- Born: Samuel S. Yasgur January 9, 1942 Mamaroneck, New York, U.S.
- Died: June 23, 2016 (aged 74) Charles County, Maryland, U.S.
- Education: Cornell University University of Chicago Law School
- Occupations: Attorney, author
- Known for: Sullivan County Attorney Son of Woodstock Festival land owner Max Yasgur

= Sam Yasgur =

American lawyer

Samuel Stephen Yasgur (January 9, 1942 - June 23, 2016) was an American attorney and Sullivan County, New York official. He was the son of Max Yasgur, who leased land on his 600 acre dairy farm in Bethel, New York for the Woodstock Music and Art Festival in August 1969.
Yasgur said that his "consultations with his father" played a crucial role in the concert coming to Bethel. He grew up on his father's farm, and was a graduate of Cornell University and the University of Chicago Law School.
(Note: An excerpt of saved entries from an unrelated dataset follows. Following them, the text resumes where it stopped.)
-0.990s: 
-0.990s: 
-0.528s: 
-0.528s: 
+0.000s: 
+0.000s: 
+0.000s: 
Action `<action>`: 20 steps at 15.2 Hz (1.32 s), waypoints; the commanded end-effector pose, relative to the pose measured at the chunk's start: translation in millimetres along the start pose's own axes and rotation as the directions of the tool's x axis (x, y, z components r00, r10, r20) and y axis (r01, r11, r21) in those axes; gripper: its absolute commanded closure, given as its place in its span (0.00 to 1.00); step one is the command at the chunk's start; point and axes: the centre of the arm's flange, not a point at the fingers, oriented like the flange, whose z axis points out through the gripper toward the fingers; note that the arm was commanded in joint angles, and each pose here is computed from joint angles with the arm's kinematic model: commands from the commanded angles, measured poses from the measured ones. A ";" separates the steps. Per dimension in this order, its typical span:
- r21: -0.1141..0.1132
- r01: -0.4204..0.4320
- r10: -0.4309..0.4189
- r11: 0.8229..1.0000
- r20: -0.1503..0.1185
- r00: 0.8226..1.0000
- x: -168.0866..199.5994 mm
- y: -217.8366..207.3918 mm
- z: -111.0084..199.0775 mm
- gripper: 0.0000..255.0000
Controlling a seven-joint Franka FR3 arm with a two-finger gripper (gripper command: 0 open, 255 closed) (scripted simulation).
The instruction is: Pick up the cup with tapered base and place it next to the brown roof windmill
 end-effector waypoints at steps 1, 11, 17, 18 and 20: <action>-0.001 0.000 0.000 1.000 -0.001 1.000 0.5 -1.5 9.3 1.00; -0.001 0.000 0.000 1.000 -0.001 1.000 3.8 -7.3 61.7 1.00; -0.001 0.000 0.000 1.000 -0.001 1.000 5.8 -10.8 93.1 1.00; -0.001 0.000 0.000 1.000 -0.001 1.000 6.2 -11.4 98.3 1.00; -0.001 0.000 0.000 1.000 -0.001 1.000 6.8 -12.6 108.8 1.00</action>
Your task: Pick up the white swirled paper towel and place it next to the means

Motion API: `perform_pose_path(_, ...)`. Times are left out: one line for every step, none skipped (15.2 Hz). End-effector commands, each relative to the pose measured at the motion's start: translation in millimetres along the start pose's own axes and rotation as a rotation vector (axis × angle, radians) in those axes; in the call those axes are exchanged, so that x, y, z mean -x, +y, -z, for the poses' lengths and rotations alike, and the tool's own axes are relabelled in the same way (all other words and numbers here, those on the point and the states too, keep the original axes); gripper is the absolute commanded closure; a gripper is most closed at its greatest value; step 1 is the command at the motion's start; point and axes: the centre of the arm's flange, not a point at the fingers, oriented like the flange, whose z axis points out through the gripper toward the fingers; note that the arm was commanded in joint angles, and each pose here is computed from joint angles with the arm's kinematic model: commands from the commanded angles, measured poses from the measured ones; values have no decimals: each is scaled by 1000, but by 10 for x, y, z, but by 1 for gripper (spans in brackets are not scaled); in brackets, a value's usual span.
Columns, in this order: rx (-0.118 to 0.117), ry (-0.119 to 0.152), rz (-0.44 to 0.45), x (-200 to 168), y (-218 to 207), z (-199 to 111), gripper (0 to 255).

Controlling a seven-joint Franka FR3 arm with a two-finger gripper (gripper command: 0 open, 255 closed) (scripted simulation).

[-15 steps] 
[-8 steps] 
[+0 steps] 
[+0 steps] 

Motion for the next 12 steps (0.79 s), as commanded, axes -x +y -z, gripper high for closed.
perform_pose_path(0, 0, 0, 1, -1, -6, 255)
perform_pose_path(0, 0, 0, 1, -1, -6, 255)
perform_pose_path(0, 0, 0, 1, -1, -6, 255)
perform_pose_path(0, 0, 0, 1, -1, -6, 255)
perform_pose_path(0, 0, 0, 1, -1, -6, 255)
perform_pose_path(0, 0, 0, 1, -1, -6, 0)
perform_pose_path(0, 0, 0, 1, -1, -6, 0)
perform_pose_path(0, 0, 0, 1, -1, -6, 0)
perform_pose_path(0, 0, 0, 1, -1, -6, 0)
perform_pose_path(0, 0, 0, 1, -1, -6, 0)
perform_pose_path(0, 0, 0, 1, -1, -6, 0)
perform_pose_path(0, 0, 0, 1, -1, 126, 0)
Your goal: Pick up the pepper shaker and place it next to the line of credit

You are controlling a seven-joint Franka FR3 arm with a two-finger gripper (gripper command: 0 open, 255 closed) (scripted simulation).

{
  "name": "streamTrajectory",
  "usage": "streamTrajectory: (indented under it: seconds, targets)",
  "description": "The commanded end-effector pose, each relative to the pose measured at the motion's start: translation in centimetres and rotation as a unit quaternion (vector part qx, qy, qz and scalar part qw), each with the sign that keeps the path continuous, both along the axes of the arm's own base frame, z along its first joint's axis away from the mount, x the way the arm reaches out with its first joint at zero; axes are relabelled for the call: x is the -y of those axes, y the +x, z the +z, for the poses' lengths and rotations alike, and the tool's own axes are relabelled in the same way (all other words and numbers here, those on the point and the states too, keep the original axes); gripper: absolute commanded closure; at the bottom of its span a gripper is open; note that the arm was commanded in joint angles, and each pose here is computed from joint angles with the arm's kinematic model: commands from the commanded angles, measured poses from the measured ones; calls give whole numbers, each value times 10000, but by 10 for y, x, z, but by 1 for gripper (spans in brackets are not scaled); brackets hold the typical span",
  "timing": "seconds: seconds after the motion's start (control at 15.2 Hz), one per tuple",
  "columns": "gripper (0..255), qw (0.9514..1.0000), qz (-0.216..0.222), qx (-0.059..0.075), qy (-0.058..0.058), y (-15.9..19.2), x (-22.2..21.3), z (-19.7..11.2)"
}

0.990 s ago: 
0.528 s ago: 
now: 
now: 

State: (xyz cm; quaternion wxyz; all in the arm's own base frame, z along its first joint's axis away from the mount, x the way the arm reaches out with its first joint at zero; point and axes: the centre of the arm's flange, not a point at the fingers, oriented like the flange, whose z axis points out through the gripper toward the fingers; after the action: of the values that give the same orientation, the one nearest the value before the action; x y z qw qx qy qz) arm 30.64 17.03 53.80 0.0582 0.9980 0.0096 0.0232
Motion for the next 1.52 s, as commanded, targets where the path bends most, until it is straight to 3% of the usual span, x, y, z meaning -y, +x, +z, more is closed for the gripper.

Yasgur was a 27-year-old assistant district attorney in Manhattan when his father allowed the Woodstock festival to take place on his land. The concert had just been barred from taking place at the Orange County town of Wallkill, New York. The Woodstock Festival took place from August 15 to 18, 1969.

Yasgur went on to become an attorney at Hall Dickler, and also served as Westchester County Attorney and Sullivan County Attorney.

Yasgur wrote a book about his father, Max B. Yasgur: The Woodstock Festival’s Famous Farmer, which was self-published in August 2009.

Yasgur died in 2016 from bone cancer.